Wednesday, October 12, 2016

Sustainable food production is challenging for farmers in marginal environments, which are characterized by limited rainfall, extreme temperatures, saline and low-fertility soil. Forecasts for regions like the Middle East and North Africa (MENA) show that they will be extremely vulnerable to climate change and face the risk of further aggravating the already stressed water and soil resources. In order to ensure food security in the region, efforts are needed to assess the actual soil and water requirements to attain desired yields in view of changing climatic conditions.

This challenge informs capacity-building efforts by the International Center for Biosaline Agriculture (ICBA) to equip researchers, farmers and other practitioners in partner countries with necessary knowledge and skills to adapt to climate change and effectively deal with lack of water resources.

As part of this work, ICBA jointly with the International Atomic Energy Agency (IAEA) organized a training course “Water management and use of crop simulation model (Aqua Crop)” from October 2-12, 2016 in Dubai, the UAE.

The training course focused on such issues as assessment of water resources through conventional and new technologies, water management and application of crop simulation models to encourage the use of soil water monitoring techniques and the evaluation of rainfall and irrigation on crop production using a comprehensive view.

“When farmers face the task of managing their crops on poor soils under dry climatic conditions, scientists and water managers can use such tools that can assist in improving irrigation management and optimize the crop yields with proper assessments,” said Dr. Shoaib Ismail, Director of Research and Innovation, ICBA.

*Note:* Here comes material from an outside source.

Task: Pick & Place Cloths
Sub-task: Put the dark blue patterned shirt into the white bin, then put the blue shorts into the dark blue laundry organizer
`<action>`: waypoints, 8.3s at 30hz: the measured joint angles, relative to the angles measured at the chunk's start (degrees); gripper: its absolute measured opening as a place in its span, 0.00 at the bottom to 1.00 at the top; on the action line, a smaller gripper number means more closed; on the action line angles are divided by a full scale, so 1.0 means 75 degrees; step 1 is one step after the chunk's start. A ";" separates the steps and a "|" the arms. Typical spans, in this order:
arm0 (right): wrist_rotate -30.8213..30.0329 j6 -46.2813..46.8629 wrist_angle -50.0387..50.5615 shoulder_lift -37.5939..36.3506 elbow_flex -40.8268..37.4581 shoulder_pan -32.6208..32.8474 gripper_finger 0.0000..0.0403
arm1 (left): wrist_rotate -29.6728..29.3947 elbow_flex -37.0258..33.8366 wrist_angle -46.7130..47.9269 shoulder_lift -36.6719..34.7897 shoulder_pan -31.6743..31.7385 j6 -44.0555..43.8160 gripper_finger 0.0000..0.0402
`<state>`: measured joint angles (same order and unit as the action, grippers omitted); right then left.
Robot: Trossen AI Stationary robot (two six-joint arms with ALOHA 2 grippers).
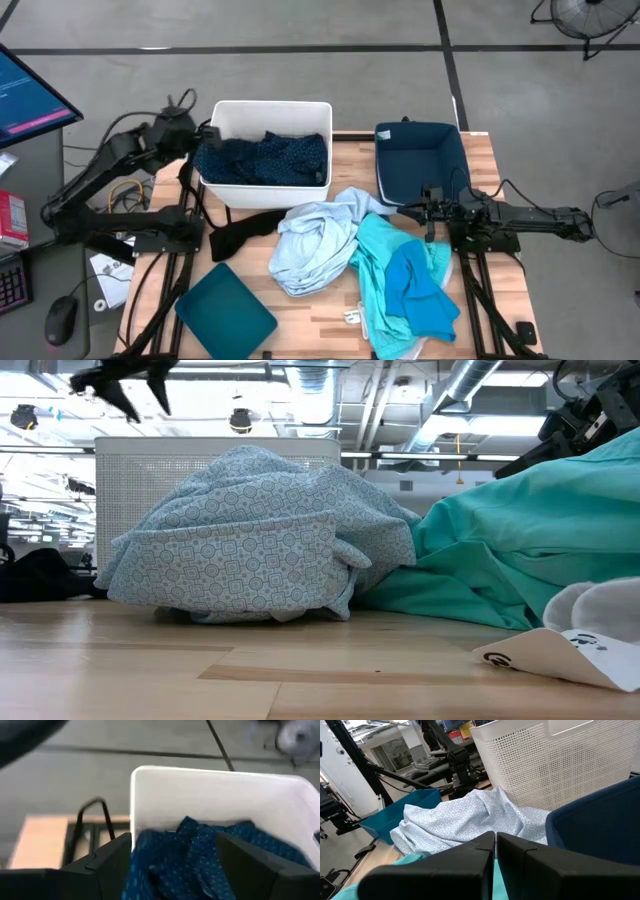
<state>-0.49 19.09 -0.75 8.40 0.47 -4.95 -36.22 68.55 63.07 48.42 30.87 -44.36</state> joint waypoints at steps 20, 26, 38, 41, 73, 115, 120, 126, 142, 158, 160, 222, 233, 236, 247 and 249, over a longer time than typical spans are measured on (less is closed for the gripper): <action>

Spread over two weeks, the course aimed to provide knowledge on the use of nuclear and conventional techniques to determine soil water content and the use of a crop simulation model AquaCrop. Attended by 11 agricultural scientists from Jordan, Kuwait, Lebanon, Oman, Qatar, Syria, Saudi Arabia and the UAE, the course included sessions on:

  1. Data management and calculation for water use and its efficiency;
  2. Estimations of crop coefficient (Kc) from crop growth and development of weather parameters to assess the potential evapotranspiration;
  3. Use of neutron moisture probe to measure soil water potential for irrigation scheduling;
  4. Theory of the AquaCrop model and practical sessions on the use of the model with case studies.